Grants are a vital tool in Australia’s policy landscape, funding projects that drive positive change. Effective allocation ensures transparency, accountability, and value for public funds.

By Sarah Mullins

Grants play an important and positive role in the Australian policy landscape. They are a proven method for governments – often in partnership with businesses or community organisations – to allocate funds to projects and activities that improve people’s lives. Whether to fill a gap in the market, provide short-term stimulus or deliver sustained support over time, grants rely on carefully calibrated decision making to ensure appropriate use of taxpayers’ money.

Despite its increasing popularity as a policy tool, grant making in government remains under-recognised as a professional skillset. A series of parliamentary inquiries, audit reviews and anti-corruption investigations have highlighted successful grants programs along with examples of waste, maladministration and partisan use of funds. In response, Commonwealth and state jurisdictions in Australia are moving to strengthen probity and administrative requirements.

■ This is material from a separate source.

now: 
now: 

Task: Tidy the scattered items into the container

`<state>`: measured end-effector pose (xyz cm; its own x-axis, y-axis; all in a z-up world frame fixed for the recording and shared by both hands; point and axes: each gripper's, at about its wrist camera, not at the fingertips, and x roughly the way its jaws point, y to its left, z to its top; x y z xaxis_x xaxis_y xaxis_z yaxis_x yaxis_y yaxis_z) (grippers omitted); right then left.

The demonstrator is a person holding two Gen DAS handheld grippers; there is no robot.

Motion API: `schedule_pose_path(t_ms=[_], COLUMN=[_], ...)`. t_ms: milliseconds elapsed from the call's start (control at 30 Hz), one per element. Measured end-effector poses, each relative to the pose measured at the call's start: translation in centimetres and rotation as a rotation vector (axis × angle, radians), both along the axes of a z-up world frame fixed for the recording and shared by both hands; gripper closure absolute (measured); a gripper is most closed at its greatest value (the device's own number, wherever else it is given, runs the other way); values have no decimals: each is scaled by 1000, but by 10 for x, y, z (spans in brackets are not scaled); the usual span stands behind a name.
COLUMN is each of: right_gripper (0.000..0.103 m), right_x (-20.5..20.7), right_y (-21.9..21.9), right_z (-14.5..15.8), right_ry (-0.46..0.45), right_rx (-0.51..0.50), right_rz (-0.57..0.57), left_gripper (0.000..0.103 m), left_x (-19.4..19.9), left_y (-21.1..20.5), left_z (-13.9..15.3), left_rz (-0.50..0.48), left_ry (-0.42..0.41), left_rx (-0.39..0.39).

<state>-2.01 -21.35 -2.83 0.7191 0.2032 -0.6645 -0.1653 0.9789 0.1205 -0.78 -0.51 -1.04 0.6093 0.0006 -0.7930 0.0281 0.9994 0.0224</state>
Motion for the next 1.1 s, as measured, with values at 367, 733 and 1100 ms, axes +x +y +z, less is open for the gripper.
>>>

Drawing on decades of professional experience, OCM’s specialist grant management practice assists agencies to develop their grant-making capacity and hone best practices. Our experts also provide valuable, independent advice throughout the entire grants lifecycle – from designing grant programs to achieve optimal outcomes to allocating funding, conducting due diligence activities and managing acquittals to ensure that the money is spent appropriately. This means we are ideally placed to review recent developments in grants administration and discuss key principles that can help policymakers design better grants programs.

An era of unprecedented scrutiny

It is a reality of public life that, although most grant recipients are deserving and almost all funding initiatives receive a clean bill of health, the occasional negative example can overshadow the positive impact of grants.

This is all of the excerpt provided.